What this task involves:
Where an image appears, leave it out; otherwise repeat the data exactly.

• • •

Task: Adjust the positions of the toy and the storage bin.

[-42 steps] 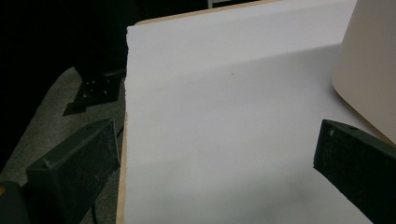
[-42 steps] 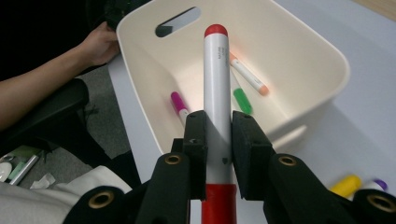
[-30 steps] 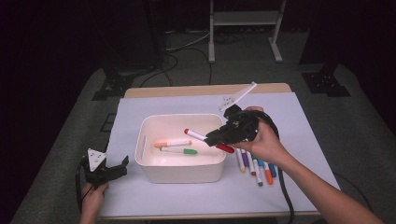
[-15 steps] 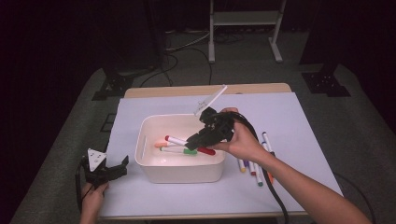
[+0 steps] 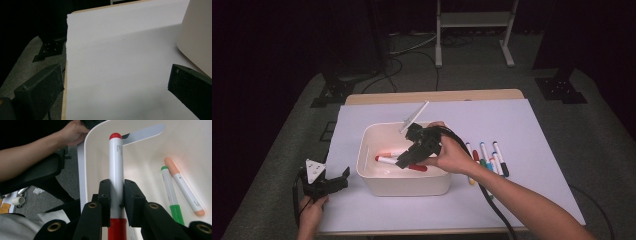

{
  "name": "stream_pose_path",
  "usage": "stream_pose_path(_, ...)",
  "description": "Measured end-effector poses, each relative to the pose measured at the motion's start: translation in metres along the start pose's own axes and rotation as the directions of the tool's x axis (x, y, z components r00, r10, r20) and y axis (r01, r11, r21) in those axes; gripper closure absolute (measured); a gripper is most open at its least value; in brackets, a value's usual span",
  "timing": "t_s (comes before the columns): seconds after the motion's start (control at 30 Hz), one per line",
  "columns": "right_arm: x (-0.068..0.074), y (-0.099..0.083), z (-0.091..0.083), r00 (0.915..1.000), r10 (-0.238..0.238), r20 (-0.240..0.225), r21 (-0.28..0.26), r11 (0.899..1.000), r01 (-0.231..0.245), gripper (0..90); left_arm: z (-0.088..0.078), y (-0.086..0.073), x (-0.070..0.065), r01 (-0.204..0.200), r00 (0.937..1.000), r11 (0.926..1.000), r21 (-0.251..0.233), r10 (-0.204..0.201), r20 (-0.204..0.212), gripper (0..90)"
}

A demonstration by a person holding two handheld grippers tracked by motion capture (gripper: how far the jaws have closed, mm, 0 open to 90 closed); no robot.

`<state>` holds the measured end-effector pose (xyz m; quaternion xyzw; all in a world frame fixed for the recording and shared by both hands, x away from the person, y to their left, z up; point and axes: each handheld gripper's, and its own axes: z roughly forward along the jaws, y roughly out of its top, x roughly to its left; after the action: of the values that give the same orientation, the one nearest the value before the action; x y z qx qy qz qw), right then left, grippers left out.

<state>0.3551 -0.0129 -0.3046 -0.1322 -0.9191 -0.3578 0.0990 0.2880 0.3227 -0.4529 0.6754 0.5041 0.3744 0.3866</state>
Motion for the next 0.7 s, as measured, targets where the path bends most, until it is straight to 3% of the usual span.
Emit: stream_pose_path(0.7,-0.008,0.004,0.041,0.9996,-0.008,-0.026,0.093,0.996,0.011,75.8,0.000,0.000,0.000,0.003,1.0000,1.0000,-0.003,-0.003,0.001,0.0)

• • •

Response area:
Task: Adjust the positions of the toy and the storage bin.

[-42 steps] 
[-42 steps] 
[-30 steps] 
[-15 steps] 
[+0 steps] 

{
  "name": "stream_pose_path",
  "usage": "stream_pose_path(_, ...)",
  "description": "Measured end-effector poses, each relative to the pose measured at the motion's start: translation in metres along the start pose's own axes and rotation as the directions of the tool's x axis (x, y, z components r00, r10, r20) and y axis (r01, r11, r21) in those axes; gripper closure absolute (measured); a gripper is most open at its least value; in brackets, a value's usual span",
  "timing": "t_s (comes before the columns): seconds after the motion's start (control at 30 Hz), one per line",
  "columns": "right_arm: x (-0.068..0.074), y (-0.099..0.083), z (-0.091..0.083), r00 (0.915..1.000), r10 (-0.238..0.238), r20 (-0.240..0.225), r21 (-0.28..0.26), r11 (0.899..1.000), r01 (-0.231..0.245), gripper (0..90); left_arm: z (-0.088..0.078), y (-0.086..0.073), x (-0.070..0.065), r01 (-0.204..0.200), r00 (0.937..1.000), r11 (0.926..1.000), r21 (-0.251..0.233), r10 (-0.204..0.201), r20 (-0.204..0.212), gripper (0..90)"
}

A demonstration by a person holding two handheld grippers tracked by motion capture (gripper: how far the jaws have closed, mm, 0 open to 90 closed); no robot.

`<state>` holds the measured end-effector pose (xyz m; quaternion xyzw; all in a world frame fixed for the recording and shared by both hands, x away from the person, y to their left, z up; point and axes: each handheld gripper's, and its own axes: z roughly forward along the jaws, y roughly out of its top, x roughly to its left; after the action: of the values that give the same orientation, the one nearest the value before the action; x y z qx qy qz qw), right then left, grippers left out.

<state>0.3551 -0.0129 -0.3046 -0.1322 -0.9191 -0.3578 0.0990 0.2880 0.3227 -0.4529 0.6754 0.5041 0.3744 0.3866</state>
Motion for the next 0.7 s, as measured, targets where the path bends most, until it is straight to 3% of the usual span.
Emit: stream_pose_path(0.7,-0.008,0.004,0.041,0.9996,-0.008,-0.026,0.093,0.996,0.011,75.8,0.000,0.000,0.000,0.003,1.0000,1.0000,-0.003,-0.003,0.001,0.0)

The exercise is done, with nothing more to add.